In the listing below, count the lines with "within" and report only the figure.
* * * * * * * * *
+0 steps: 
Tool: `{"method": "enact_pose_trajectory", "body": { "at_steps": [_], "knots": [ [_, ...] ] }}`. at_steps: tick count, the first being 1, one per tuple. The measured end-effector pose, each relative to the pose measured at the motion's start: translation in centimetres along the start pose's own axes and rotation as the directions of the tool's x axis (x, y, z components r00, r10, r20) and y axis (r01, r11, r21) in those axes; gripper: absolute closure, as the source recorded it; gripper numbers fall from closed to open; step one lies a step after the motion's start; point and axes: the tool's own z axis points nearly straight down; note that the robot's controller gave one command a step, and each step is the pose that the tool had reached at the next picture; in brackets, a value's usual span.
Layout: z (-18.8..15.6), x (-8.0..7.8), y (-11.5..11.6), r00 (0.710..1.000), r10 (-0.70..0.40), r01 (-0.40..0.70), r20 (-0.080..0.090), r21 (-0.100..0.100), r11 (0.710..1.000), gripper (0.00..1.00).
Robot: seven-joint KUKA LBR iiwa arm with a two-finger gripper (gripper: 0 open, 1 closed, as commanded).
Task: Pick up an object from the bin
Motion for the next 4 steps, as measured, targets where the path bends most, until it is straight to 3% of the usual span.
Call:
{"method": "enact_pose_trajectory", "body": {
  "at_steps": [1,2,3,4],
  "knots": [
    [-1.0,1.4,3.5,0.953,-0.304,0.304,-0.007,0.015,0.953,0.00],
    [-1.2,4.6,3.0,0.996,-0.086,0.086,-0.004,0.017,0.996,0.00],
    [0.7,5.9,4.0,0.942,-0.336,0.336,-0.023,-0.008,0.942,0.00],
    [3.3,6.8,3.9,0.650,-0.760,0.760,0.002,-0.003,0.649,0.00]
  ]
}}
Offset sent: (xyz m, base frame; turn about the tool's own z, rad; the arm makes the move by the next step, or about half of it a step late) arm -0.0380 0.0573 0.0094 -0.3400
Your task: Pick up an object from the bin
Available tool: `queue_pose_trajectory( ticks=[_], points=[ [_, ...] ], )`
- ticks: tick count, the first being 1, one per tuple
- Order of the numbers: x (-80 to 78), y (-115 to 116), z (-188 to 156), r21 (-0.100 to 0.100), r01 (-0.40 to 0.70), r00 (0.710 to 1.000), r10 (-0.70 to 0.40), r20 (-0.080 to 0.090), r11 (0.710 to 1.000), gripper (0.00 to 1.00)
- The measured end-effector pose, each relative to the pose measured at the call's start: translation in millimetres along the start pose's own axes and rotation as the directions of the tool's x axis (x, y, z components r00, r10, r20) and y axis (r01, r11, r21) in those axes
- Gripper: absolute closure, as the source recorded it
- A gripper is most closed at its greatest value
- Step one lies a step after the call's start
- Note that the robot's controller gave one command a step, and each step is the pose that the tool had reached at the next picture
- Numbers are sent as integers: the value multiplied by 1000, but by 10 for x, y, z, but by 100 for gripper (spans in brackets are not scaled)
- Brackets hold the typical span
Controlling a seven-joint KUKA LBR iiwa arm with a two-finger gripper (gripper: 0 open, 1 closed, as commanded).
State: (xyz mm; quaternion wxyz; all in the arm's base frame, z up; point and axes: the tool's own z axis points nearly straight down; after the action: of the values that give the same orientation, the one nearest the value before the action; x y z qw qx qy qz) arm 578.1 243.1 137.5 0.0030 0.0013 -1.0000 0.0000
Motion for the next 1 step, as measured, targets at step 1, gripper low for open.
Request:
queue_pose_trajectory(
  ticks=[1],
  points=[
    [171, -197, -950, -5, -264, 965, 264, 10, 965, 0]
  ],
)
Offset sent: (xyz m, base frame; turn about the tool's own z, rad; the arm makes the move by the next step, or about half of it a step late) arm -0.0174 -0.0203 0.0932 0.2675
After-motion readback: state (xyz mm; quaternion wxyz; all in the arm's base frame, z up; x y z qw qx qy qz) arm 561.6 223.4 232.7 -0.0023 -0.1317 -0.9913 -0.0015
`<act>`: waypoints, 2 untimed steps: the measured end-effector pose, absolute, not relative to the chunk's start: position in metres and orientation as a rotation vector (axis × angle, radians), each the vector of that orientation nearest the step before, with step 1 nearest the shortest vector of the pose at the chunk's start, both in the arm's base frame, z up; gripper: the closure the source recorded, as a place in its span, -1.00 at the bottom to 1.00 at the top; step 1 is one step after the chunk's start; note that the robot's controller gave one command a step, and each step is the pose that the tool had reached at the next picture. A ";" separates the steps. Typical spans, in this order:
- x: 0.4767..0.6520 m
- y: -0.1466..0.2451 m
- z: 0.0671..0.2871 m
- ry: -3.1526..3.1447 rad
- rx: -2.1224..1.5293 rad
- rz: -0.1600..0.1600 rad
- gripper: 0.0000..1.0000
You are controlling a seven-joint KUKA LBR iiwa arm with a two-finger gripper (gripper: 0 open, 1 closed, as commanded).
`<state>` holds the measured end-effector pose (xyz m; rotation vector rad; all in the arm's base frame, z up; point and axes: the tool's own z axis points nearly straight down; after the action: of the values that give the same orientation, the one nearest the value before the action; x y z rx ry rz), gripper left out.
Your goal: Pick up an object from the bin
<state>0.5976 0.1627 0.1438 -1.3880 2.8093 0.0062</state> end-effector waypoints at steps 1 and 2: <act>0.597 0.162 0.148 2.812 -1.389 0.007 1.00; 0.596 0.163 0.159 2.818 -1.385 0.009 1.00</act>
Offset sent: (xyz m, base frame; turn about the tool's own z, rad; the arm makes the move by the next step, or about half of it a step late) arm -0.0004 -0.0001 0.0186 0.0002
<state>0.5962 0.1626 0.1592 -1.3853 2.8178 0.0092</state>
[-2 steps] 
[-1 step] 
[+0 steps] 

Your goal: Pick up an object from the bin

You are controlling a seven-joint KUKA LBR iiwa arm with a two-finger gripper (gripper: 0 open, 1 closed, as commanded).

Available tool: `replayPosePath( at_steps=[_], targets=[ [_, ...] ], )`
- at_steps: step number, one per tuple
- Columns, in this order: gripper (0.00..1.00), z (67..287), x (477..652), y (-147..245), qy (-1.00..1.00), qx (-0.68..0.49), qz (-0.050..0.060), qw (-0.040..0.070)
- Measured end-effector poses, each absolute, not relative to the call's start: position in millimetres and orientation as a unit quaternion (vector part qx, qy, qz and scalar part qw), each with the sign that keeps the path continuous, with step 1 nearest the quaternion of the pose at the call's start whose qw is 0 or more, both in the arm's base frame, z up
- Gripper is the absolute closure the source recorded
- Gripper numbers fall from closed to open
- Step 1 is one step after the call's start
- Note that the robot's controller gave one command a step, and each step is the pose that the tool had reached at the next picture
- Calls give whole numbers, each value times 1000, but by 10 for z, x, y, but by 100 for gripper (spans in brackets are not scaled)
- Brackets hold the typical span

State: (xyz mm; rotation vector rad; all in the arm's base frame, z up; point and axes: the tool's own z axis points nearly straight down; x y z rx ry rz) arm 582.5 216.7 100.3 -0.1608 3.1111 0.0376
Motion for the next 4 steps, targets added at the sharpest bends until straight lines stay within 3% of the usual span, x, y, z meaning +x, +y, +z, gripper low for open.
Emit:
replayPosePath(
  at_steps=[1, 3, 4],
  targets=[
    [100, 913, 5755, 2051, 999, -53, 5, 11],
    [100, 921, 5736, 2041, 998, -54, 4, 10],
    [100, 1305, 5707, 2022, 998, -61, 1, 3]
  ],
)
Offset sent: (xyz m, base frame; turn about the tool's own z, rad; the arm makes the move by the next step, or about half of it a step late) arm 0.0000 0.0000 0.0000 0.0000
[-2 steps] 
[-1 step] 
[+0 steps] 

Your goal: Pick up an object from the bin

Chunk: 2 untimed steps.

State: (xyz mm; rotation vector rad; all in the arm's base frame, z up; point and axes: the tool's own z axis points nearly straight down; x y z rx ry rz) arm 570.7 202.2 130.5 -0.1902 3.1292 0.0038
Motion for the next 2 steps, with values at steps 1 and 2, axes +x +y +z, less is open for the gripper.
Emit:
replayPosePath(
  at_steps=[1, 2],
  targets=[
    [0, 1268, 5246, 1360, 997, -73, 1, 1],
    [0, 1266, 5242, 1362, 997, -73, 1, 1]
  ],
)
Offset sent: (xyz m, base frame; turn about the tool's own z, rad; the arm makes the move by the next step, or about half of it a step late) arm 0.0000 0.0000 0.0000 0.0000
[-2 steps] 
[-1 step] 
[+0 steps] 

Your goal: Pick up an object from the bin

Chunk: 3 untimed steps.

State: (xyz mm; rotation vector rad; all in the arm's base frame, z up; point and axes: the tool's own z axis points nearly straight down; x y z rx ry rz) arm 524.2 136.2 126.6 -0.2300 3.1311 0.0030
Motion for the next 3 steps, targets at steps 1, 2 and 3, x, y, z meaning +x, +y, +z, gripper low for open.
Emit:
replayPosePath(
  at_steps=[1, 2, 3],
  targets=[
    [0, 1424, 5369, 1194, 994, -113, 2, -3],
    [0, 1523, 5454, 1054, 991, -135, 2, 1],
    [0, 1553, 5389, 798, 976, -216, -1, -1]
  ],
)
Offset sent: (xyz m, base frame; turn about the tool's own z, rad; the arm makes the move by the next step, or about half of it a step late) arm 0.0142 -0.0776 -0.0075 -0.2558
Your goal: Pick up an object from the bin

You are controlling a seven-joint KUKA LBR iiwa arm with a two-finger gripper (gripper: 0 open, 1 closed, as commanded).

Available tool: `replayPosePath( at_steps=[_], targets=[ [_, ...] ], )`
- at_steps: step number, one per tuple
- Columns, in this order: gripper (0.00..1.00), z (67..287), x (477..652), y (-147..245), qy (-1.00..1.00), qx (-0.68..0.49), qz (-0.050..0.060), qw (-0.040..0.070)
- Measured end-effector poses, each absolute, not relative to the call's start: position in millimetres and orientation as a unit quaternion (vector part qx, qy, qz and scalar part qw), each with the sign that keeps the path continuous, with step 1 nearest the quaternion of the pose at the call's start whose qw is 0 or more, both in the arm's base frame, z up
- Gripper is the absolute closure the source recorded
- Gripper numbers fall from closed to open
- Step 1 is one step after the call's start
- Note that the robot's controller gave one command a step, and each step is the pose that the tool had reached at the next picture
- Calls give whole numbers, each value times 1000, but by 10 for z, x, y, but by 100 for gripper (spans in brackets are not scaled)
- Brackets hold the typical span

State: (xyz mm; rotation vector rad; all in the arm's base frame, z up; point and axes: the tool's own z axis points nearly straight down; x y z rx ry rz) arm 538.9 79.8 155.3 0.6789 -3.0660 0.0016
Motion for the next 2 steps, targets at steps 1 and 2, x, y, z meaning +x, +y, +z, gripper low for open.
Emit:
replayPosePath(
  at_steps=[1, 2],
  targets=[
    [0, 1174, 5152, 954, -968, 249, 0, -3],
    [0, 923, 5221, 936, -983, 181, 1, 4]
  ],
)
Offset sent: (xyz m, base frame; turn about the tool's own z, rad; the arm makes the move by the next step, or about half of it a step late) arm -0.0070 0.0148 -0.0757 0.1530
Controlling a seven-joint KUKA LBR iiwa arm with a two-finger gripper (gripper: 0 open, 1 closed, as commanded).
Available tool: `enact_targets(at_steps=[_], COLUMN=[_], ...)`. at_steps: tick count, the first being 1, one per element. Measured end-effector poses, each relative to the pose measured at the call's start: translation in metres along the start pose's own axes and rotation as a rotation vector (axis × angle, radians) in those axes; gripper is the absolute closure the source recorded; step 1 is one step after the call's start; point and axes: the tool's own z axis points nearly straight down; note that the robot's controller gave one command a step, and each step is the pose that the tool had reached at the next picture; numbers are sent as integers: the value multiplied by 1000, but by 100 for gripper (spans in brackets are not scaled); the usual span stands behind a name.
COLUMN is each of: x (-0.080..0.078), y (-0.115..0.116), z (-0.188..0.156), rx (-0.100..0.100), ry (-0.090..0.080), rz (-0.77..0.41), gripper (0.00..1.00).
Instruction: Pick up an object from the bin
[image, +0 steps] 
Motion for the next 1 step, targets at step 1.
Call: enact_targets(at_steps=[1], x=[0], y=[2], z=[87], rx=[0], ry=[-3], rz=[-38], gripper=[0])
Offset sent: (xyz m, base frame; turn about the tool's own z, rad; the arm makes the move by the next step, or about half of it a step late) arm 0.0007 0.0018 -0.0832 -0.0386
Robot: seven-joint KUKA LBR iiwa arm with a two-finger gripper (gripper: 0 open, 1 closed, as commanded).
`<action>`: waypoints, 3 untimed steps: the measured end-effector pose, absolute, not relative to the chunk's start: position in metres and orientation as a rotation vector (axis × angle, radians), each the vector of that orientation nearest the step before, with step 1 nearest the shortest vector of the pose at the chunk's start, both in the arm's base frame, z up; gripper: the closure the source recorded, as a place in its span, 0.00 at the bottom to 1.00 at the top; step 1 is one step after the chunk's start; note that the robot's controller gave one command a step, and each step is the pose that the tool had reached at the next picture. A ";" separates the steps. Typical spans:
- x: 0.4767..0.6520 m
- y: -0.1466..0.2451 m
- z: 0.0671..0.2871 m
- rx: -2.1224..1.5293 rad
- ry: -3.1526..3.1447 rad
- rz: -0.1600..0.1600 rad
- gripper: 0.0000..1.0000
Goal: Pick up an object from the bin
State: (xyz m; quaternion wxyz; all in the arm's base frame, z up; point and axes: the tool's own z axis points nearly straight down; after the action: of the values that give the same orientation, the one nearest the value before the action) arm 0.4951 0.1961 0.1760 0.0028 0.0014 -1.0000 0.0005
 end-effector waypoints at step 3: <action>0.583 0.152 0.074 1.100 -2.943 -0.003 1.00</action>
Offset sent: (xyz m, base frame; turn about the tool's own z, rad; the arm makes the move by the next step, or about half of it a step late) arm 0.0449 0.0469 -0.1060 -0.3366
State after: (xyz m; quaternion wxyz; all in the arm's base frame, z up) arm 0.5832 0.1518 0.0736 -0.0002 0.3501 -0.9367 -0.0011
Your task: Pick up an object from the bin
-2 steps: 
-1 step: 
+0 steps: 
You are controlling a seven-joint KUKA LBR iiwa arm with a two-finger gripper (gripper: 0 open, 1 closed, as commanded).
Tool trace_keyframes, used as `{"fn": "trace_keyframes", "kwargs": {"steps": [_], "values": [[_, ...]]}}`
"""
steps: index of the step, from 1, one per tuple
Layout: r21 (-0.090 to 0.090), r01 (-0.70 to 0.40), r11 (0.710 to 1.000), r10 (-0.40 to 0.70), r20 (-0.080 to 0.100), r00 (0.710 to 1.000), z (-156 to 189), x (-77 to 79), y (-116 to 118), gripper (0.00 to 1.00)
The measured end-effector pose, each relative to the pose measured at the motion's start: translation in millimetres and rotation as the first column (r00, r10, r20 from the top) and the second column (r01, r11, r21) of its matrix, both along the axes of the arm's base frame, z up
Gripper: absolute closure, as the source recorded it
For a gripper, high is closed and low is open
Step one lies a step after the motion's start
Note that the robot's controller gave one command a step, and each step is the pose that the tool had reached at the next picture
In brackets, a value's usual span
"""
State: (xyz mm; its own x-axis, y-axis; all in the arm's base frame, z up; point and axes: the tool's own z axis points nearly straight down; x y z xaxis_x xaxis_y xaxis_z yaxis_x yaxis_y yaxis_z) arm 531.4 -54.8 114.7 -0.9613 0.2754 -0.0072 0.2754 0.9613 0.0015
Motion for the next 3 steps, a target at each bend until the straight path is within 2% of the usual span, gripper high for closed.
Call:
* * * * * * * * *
## Output for this task
2